Module 3 pulled the prior knowledge we gained from module 1 and 2 together looking at media and our students. We looked at the new and emerging literacies and their impact on future work skills and how we should be teaching to the 21st century learner. Additionally, we looked at the social learning theory and participatory culture in literacy. This course has pushed me to publish my thoughts and ideas and to contribute to a learning community, which was sometimes uncomfortable. However, this push has challenged me to be a more critical thinker, produce better products in my reflections, and both learn and contribute to my PLN (something I had been slacking at prior to this course). I have gained more from this course and being connected with others than I have in prior courses in my graduate classes and I think this due to me creating and sharing with others and learning from others in the course. One of the best learning tools in this course, was my reflections on my blog. It was nice to have guidance on key topics, but also the freedom to dig deeper into topics of interest.
In addition to the modules, reflections, and connections made in my PLN, I was able to create a website for Teacher Librarians for my major project. The role of the Teacher Librarian is changing.
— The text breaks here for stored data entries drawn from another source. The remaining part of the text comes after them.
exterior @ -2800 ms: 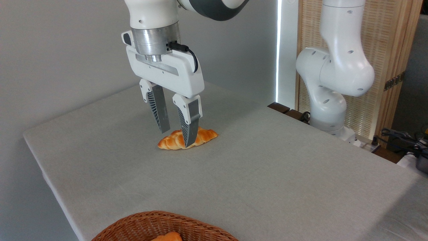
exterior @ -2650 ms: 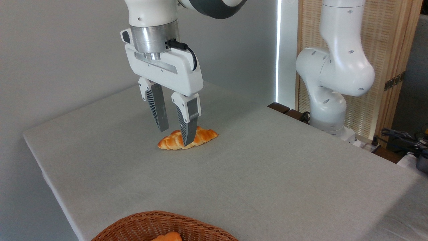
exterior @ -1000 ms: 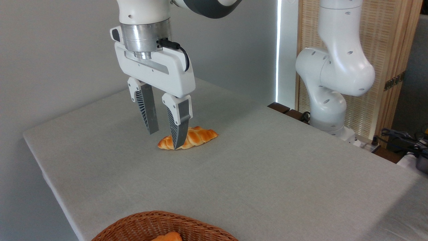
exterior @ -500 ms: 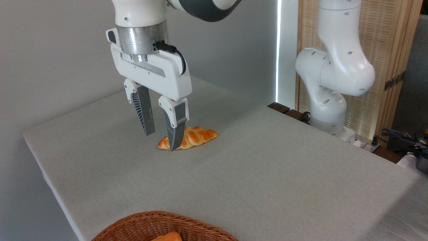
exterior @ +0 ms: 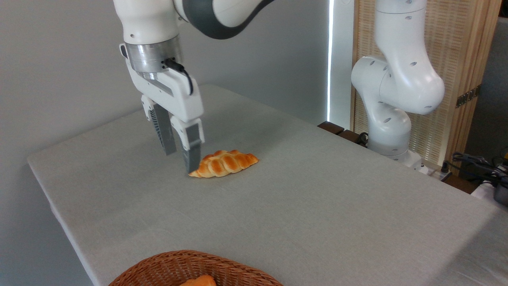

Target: Put bread into the basket

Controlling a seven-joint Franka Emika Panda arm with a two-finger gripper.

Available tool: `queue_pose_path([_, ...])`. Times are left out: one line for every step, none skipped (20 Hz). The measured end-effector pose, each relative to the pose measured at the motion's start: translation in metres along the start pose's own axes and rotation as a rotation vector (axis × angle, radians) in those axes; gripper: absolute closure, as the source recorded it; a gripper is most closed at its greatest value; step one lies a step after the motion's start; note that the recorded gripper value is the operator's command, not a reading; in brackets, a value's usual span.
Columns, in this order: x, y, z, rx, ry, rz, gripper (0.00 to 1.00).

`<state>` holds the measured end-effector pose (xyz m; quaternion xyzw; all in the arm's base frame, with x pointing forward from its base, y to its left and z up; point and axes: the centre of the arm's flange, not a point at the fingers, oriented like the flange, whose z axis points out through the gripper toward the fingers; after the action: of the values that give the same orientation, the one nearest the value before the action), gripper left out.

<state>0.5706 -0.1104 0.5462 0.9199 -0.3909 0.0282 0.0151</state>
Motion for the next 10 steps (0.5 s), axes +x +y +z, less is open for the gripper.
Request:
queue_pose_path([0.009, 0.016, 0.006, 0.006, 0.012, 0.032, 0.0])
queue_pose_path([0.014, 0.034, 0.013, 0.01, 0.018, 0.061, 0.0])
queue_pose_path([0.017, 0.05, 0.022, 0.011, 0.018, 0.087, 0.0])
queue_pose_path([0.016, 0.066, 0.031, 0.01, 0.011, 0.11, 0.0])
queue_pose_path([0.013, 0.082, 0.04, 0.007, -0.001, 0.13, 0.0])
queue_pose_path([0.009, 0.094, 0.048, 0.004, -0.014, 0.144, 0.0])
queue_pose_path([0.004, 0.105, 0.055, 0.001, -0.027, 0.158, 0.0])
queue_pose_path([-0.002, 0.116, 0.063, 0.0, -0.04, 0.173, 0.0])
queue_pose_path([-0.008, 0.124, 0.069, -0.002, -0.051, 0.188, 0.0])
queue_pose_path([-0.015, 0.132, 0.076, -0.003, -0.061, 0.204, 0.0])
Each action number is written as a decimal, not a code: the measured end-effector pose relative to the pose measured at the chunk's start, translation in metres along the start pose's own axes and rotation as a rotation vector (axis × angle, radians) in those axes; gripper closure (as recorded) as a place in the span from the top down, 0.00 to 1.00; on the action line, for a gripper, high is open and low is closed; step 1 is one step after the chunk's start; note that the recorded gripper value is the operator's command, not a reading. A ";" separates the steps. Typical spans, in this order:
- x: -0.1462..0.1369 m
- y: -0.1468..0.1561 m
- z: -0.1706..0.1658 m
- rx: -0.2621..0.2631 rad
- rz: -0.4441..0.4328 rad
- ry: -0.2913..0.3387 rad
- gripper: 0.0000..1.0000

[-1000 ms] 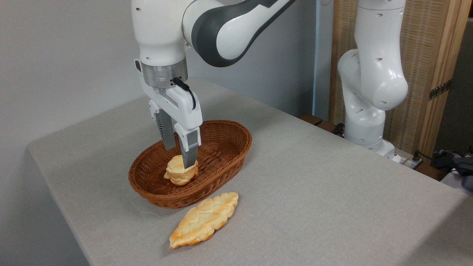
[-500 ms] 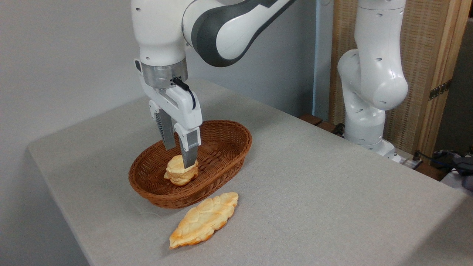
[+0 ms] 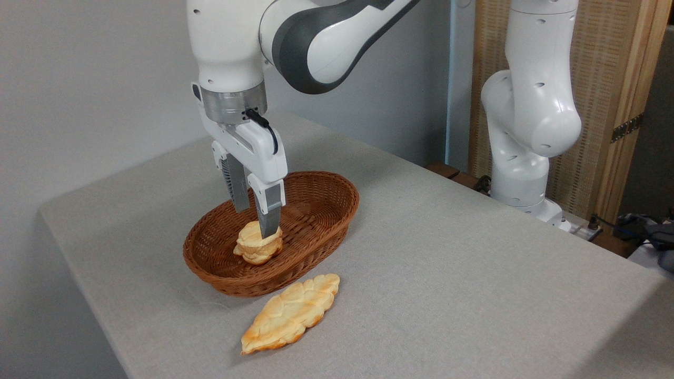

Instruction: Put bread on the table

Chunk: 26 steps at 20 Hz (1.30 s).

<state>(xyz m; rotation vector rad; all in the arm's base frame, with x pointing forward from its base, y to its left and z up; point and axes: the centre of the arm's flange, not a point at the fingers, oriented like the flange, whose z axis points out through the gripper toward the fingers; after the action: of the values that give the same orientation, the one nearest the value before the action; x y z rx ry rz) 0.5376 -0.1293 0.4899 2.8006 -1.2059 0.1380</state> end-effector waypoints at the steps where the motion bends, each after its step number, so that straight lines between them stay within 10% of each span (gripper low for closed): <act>1: 0.000 0.000 0.000 0.000 0.000 0.000 1.00; 26: 0.006 0.005 0.015 -0.005 0.012 -0.017 1.00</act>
<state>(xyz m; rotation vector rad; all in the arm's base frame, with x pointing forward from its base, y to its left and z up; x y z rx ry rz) 0.5387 -0.1383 0.4758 2.7965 -1.2259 0.1120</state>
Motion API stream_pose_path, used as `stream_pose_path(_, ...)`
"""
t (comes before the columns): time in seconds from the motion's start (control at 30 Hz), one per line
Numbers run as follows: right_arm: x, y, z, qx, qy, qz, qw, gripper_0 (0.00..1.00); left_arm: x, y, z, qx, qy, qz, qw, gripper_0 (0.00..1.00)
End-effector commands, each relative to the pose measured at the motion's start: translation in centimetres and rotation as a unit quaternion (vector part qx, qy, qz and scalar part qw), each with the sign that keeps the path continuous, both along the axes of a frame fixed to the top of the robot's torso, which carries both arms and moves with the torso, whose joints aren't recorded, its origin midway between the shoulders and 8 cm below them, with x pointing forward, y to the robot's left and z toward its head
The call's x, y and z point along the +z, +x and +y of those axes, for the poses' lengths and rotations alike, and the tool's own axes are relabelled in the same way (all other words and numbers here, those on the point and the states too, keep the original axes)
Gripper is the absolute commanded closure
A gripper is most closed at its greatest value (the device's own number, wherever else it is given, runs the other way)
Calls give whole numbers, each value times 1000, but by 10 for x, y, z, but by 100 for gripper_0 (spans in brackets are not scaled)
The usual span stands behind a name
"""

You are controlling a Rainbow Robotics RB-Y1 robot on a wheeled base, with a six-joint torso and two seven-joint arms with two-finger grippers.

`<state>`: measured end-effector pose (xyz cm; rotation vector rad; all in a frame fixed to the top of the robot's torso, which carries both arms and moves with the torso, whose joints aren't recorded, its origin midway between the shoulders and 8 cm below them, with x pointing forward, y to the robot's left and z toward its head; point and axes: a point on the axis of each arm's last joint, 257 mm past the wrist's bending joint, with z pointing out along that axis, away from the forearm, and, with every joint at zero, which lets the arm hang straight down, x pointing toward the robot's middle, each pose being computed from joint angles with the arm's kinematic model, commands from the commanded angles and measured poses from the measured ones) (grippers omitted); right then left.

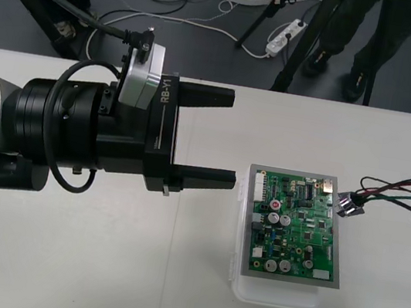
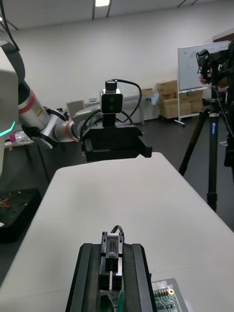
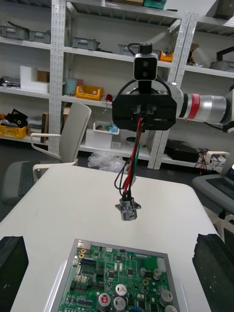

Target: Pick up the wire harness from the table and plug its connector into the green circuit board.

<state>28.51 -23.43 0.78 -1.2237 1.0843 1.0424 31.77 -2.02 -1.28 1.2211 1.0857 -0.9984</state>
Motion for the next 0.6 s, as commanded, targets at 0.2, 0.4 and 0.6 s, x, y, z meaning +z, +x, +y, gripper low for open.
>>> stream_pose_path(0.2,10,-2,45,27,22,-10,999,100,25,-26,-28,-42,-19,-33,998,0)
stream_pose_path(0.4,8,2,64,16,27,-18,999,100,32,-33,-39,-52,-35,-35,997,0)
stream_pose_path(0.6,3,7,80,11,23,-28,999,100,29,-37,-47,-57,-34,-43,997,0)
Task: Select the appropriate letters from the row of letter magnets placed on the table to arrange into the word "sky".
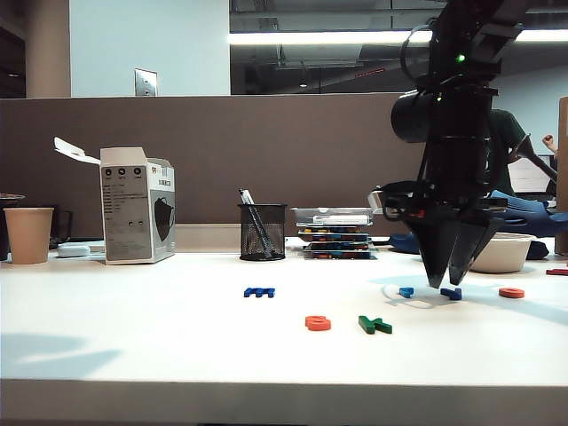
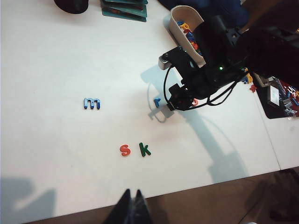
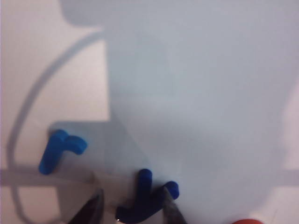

TLs are no longer the keepers of information, but rather media specialists and educational leaders. TLs collaborate with other teachers to implement engaging and innovative technologies, engage students in inquiry based learning, and to teach students how to use technology as responsible digital citizens. The purpose of the website is to provide a comprehensive resource for TLs and teachers that includes lessons and resources on the four domains of what TLs teach according to Joyce Valenza and Gwyenth Jones. The website includes teacher resources on inquiry and research, evaluating resources, creating and sharing, and digital citizenship. My major project follows the lesson plan format from our Educational Technology team in RCSD. It is my hope that this project will continue to grow and develop with input from other TLs within our school division.
As I said earlier, I came into the course feeling confident in my ability to teach and model digital citizenship. However I leave this course feeling renewed and refreshed in my commitment to being a digital leader in my school and society. Teachers need to shift their view from the “I should…” to the “How can I?” thinking critically about how we can incorporate digital citizenship and leadership into our daily teachings. I am excited to continue to grow as a digital leader in my school, my PLN, and family. My impact may be small to start, but hopefully by modeling my own leadership, I can motivate someone teacher, student, family member to make a change and become a digital leader as well.
Thank you Alec and Katia and fellow EC&I 832 students for making this term a valuable one! I look forward to continued learning and growth with you in my PLN!